No one knew the relationship we had. Our Mum told people that she understand the connection we shared, but she didn't, no one did. It wasn't like the relationship I share with Ron or Percy. We were closer then any one else I know.
Our relationship changed quite a bit when I lost my ear. When I woke up afterwards, I could sense, without even opening my eyes, that he was worried, more worried then anything he had ever been worried about in his life. I tried to fix this be making jokes out of the missing ear, but it didn't work that well. He hated to see the whole in my head that made us all that different.

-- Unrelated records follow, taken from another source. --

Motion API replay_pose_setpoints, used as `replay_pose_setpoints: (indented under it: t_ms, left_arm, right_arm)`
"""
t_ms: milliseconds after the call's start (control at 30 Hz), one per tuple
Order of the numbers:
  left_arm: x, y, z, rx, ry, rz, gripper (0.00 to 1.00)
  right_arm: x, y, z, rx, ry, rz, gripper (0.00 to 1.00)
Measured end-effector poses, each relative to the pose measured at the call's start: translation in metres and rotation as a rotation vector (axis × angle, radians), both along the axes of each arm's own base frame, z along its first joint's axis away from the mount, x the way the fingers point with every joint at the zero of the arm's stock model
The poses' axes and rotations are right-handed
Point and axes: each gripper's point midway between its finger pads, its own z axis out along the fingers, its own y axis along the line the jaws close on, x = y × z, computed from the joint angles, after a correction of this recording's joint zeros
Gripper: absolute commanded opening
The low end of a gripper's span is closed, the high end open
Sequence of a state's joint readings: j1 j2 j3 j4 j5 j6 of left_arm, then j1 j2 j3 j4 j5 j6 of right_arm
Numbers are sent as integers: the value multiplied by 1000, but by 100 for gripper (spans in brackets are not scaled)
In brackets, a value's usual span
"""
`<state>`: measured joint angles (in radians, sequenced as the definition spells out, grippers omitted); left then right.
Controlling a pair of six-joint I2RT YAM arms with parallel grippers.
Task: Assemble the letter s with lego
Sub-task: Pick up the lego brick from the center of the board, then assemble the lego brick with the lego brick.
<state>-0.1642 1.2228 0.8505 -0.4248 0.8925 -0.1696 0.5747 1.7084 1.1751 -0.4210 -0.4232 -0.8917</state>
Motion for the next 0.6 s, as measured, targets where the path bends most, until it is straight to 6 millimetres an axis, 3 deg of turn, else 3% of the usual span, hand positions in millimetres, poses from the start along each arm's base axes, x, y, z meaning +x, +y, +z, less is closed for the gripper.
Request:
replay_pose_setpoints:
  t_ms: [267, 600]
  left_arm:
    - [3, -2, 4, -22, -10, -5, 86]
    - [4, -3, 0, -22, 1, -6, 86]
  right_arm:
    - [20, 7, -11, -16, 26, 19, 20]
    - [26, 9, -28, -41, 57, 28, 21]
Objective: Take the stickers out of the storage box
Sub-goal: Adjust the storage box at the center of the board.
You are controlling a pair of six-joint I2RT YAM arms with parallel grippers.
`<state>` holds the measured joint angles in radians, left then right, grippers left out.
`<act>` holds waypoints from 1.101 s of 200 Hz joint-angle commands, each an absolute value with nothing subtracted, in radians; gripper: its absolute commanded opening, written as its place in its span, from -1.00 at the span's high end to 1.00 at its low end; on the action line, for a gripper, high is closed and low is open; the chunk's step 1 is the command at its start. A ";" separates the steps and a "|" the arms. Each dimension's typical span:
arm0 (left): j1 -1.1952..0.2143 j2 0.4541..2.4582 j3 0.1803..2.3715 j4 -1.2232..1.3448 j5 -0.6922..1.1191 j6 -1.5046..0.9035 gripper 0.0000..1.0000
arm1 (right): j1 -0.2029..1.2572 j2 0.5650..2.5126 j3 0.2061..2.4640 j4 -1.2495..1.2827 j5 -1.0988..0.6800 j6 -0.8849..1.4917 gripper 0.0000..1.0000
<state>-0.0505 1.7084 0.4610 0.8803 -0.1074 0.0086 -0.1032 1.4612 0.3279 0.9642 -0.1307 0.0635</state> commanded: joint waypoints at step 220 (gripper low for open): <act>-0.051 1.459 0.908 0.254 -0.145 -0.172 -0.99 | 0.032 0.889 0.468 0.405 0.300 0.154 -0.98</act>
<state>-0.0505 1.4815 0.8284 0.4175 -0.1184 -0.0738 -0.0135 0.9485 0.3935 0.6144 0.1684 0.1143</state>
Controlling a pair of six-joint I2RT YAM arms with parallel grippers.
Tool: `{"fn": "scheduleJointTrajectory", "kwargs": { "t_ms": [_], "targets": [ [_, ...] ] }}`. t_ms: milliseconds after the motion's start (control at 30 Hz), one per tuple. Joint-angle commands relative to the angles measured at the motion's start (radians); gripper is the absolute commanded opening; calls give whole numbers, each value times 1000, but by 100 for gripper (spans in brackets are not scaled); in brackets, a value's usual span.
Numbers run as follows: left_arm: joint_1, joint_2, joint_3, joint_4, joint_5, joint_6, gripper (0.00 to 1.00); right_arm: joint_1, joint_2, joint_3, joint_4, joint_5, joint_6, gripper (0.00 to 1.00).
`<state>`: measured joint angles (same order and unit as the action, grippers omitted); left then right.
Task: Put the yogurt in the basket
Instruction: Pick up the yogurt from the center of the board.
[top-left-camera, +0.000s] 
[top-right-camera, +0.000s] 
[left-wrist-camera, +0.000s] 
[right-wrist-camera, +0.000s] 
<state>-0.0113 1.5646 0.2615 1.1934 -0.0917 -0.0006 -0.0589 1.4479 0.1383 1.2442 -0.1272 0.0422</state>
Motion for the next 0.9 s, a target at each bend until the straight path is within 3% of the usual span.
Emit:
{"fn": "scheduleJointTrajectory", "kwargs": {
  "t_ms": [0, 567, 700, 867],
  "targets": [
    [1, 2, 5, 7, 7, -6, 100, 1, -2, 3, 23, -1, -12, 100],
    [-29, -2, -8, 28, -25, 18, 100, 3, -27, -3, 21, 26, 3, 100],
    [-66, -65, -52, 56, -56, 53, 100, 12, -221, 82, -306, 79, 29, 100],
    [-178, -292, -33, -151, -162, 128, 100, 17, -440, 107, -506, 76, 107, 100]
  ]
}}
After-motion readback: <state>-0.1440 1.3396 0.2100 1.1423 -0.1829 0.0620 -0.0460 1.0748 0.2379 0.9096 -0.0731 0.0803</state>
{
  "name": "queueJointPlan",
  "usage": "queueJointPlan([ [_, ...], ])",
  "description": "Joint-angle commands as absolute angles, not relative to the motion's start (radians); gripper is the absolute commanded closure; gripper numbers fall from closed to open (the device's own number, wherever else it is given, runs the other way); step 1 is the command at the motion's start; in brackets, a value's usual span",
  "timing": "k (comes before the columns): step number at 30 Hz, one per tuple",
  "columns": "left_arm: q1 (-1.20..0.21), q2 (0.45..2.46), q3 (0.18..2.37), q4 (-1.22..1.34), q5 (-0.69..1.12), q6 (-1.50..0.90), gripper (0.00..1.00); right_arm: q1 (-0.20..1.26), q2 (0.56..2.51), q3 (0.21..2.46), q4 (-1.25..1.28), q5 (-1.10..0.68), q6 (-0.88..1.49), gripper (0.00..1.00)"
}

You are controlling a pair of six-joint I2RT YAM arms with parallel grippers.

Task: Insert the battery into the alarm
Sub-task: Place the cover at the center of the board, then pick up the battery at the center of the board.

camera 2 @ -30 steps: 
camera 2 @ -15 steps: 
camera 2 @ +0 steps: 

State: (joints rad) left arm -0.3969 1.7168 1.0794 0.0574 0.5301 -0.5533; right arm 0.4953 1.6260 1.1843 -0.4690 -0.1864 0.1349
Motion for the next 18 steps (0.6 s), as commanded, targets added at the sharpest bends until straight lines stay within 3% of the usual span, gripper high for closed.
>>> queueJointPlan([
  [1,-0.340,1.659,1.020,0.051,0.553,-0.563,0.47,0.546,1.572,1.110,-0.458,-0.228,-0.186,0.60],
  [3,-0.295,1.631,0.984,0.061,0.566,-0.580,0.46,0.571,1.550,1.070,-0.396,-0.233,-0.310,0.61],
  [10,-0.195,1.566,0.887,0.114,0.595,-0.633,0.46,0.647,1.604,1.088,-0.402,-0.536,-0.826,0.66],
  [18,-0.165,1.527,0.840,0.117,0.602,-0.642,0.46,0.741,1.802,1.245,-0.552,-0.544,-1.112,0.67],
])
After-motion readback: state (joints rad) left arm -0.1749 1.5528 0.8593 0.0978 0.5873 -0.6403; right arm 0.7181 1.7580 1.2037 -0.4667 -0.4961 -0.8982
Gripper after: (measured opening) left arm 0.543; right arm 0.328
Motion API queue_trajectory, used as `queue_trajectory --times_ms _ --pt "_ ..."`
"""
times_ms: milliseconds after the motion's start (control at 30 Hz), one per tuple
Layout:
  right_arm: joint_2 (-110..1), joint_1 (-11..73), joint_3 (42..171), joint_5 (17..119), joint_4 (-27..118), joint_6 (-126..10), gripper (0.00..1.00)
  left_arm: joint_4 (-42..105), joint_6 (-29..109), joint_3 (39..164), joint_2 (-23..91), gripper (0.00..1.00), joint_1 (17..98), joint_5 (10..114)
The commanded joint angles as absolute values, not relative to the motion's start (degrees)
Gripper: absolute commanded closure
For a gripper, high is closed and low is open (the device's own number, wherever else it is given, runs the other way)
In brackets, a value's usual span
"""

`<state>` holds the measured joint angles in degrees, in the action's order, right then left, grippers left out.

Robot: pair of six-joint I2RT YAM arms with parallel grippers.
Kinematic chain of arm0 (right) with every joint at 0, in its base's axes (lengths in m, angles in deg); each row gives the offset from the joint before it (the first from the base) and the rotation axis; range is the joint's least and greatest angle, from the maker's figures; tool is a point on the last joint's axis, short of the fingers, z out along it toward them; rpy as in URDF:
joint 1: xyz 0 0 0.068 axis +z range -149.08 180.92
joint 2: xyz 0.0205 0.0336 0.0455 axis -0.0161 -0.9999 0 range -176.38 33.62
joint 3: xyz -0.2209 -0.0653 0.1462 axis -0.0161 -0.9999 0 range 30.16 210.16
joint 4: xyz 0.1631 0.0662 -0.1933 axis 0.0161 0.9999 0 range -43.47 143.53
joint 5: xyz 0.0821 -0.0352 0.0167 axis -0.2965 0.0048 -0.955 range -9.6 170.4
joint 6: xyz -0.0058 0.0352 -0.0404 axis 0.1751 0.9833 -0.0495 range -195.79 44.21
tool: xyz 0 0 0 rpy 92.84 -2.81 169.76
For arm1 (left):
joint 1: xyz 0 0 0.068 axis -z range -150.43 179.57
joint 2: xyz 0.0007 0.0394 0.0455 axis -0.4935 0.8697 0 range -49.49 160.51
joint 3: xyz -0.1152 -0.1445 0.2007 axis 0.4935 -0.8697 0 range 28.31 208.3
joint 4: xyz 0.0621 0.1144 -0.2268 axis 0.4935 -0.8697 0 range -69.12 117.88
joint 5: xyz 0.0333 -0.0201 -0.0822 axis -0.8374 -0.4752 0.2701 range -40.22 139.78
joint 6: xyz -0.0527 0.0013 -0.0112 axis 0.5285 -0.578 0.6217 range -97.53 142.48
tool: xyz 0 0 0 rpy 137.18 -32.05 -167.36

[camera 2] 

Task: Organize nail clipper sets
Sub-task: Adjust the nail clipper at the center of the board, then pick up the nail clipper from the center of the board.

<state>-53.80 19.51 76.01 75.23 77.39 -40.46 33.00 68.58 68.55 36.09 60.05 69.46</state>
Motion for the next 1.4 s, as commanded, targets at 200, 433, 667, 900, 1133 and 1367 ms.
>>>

We had always been the same, we had cried together when we were babies, we always thought the same things, and we even got the same marks in test and on homework. We had always liked the same things and acted the same and came up with the same ideas. We liked the fact that no one could tell us apart, not even our own Mother. So when she finally could he became to distance himself from me.
I never saw him that much afterwards. He was always away from the shop, "doing bushiness" as he put it. I never said any thing. Thinking back, I should of. I didn't know what to say; I don't think I blamed him. More myself for being the different twin. We saw each other at our flat, we did talk, but it wasn't the same. We didn't manage to make anymore-new products for our joke shop after I lost my ear.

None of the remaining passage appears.